Ograniczone możliwości w zakresie sfinansowania modernizacji dworca i przyległego terenu, nie zmieniają faktu, że obiekt, który zlokalizowany jest przy bardzo ruchliwej DK28 stanowi wstydliwy dla miasta pomnik degradacji infrastruktury kolejowej w Jaśle. Co więcej, coraz to bogatsza oferta połączeń kolejowych, a co za tym idzie rosnąca liczba pasażerów odjeżdżających i przyjeżdżających na stację Jasło sprawia, że stan dworca należy rozpatrywać w kategoriach anty-wizytówki miasta. Podczas sesji Rady Miejskiej Jasła z 25 lipca br. zwrócił na to uwagę Adam Filar, społeczny doradca burmistrza Jasła w sprawach kolei i członek inicjatywy społecznej „Kolej na Jasło”. – Pan burmistrz wspominał tutaj, że są zabezpieczone środki na modernizację dworca, o czym wielokrotnie rozmawialiśmy. Chodzi jednak o tu i teraz. Od miesiąca czasu leży przy budynku nieusunięty gruz. Zmalowane są ściany. Za niedługo przyjedzie pociąg z Krakowa. Przyjadą turyści na Dni Wina.
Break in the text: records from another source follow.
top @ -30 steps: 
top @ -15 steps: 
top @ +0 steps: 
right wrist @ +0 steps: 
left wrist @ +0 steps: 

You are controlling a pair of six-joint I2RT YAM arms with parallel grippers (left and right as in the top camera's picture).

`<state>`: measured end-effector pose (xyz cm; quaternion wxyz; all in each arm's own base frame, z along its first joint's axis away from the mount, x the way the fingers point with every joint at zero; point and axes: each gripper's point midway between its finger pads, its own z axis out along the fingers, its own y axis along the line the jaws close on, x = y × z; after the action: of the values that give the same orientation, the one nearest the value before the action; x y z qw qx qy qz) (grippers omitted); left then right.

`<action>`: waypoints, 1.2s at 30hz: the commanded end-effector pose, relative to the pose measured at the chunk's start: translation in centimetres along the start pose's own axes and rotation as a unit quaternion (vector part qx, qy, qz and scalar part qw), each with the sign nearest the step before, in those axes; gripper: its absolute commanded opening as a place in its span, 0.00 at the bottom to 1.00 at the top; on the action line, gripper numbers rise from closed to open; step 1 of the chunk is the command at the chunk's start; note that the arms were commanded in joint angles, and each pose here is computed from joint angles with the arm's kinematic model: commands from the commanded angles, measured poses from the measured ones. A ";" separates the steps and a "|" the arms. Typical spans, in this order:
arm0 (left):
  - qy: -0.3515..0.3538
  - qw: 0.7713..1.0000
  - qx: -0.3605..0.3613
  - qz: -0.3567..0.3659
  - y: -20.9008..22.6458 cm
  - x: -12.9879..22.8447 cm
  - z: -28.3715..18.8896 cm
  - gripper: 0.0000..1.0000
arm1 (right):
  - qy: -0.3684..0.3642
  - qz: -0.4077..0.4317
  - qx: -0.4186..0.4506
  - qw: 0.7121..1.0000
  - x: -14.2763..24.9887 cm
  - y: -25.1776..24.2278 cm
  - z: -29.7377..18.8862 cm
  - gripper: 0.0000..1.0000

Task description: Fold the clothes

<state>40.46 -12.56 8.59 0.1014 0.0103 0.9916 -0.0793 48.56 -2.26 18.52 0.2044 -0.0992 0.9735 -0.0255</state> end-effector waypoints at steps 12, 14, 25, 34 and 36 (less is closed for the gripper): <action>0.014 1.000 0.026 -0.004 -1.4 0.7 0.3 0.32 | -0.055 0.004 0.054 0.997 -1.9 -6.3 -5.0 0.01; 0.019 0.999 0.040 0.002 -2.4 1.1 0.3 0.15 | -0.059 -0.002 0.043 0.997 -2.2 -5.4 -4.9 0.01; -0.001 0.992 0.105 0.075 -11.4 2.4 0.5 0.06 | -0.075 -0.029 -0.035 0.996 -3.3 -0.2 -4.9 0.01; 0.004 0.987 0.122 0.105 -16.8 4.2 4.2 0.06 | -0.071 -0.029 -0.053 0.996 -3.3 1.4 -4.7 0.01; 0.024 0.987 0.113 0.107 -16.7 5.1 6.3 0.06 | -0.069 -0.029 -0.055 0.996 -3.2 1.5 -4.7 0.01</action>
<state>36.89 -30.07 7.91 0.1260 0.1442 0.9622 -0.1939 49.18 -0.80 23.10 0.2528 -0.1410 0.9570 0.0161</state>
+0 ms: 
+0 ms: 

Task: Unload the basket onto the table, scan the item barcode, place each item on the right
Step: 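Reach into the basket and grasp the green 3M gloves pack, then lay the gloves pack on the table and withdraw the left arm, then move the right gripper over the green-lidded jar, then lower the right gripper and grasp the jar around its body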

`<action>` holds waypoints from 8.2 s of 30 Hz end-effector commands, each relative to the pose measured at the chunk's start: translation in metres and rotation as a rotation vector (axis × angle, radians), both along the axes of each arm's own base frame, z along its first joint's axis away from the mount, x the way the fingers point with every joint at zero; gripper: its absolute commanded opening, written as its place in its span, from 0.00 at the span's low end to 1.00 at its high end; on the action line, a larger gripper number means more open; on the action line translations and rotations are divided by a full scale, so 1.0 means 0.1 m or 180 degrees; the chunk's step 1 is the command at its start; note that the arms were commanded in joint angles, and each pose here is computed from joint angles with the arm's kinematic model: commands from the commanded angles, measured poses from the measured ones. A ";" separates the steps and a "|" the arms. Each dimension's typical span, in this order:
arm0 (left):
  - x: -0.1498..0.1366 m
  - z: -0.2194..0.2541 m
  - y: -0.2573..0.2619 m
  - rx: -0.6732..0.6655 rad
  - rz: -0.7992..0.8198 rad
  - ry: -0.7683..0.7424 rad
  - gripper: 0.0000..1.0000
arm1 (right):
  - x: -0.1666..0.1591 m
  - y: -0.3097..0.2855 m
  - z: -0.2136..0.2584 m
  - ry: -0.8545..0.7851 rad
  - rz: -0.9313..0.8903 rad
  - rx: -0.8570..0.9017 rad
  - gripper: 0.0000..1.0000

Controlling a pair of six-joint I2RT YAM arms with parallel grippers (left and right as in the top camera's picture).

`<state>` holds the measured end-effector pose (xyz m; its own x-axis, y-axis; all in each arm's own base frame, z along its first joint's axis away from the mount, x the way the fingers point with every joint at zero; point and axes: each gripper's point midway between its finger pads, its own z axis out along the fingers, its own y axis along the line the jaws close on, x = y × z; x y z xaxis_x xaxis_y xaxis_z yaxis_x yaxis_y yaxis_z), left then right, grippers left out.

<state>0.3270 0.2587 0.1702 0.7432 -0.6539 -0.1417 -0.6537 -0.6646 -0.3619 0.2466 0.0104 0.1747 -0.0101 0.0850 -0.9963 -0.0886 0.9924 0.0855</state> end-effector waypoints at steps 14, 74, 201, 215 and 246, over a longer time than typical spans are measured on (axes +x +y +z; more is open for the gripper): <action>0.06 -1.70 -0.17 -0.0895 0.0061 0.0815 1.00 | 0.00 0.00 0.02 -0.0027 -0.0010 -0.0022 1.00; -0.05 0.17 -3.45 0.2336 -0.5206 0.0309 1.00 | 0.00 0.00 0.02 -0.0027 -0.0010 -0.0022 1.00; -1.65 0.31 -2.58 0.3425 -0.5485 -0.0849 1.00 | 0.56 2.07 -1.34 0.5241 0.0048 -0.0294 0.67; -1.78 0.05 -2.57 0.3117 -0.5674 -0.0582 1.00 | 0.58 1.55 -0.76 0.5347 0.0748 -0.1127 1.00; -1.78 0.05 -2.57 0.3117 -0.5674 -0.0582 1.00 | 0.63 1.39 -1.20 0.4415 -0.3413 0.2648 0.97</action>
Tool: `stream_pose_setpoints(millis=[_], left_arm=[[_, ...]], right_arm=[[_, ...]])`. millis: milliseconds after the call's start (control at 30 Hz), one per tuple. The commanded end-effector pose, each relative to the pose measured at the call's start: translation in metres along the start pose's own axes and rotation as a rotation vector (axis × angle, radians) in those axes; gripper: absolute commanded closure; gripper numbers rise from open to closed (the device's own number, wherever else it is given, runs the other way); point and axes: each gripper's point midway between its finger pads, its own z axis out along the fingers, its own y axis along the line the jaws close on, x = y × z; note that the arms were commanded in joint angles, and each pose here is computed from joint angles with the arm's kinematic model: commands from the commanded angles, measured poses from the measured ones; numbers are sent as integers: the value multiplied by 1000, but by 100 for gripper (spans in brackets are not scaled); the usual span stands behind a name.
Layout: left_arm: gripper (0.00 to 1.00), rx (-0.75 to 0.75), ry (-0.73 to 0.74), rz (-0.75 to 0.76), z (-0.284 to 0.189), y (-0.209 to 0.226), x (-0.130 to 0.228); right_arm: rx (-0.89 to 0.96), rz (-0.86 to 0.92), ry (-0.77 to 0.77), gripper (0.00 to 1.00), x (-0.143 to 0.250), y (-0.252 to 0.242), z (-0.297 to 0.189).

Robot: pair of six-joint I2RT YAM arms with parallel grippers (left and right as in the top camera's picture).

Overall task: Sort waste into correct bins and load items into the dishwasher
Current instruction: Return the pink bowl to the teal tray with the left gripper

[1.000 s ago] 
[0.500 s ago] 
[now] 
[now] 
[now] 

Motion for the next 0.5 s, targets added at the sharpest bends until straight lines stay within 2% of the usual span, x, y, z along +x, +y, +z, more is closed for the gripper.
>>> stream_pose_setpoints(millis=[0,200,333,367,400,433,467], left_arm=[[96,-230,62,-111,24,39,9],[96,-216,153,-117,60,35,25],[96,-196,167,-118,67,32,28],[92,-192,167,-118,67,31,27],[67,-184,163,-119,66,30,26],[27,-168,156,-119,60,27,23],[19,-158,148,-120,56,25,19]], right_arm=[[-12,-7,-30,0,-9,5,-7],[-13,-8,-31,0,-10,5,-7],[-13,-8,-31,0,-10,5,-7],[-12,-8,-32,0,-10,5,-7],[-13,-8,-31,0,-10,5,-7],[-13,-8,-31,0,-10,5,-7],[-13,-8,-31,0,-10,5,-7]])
Jaki zobaczą obraz naszego miasta? Państwo zostaliście powołani do tego, aby walczyć o to, żeby było dla naszych mieszkańców dobrze. Dbajmy zatem o wizerunek naszego miasta. Będąc często na stacji, spotykam się z zarzutami, jak ta stacja wygląda? Co z tą stacją się dzieje? Dlaczego tutaj nic się nie zmienia i wszystko się sypie? Ludzie nie zdają sobie sprawy z tego, że jest to własność miasta. Ja wiem, że trudno jest dzisiaj pozyskać pieniądze na zrobienie czegokolwiek. Pomyślmy, co można zrobić na tu i teraz. Zróbmy małą poczekalnię. W okresie zimowym ci ludzie stoją na stacji w mrozie, albo siedzą w samochodach na parkingu – mówił.
Adam Filar/fot. Marcin Dziedzic
Burmistrz Ryszard Pabian, podczas tej samej sesji Rady Miejskiej Jasła zapewnił, że stosowne uzgodnienia z Generalną Dyrekcją Dróg Krajowych i Autostrad i Polskimi Kolejami Państwowymi S.A. w kontekście modernizacji dworca zostały już poczynione. – Zasugerowano nam pewne kierunki realizacji tego zadania. Wcale się nie upierają, wręcz sugerują, aby zejść z obecnej lokalizacji tego obiektu. Jak już mówiłem, będzie ogłoszone postępowanie, w ramach, którego, będziemy chcieli wyłonić najlepsze rozwiązanie. Jesteśmy na końcowym etapie sporządzenia zamówienia w tym zakresie. Przede wszystkim zależy nam, na jakości tego opracowania. Będzie to opracowanie konkursowe – tłumaczył burmistrz.
Ryszard Pabian/fot. Marcin Dziedzic
Modernizację dworca kolejowego władze Miasta Jasła zamierzają zrealizować dwuetapowo. Środki na pierwszy etap zostały częściowo zabezpieczone. W zasadniczej mierze polegał on będzie na wykonaniu miejsc postojowych. W ramach drugiego etapu, Miasto Jasło zamierza kontynuować budowę miejsc postojowych oraz przeprowadzić przebudowę budynku samego dworca, aby mógł służyć on zarówno pasażerom pociągów, jak też pasażerom komunikacji autobusowej.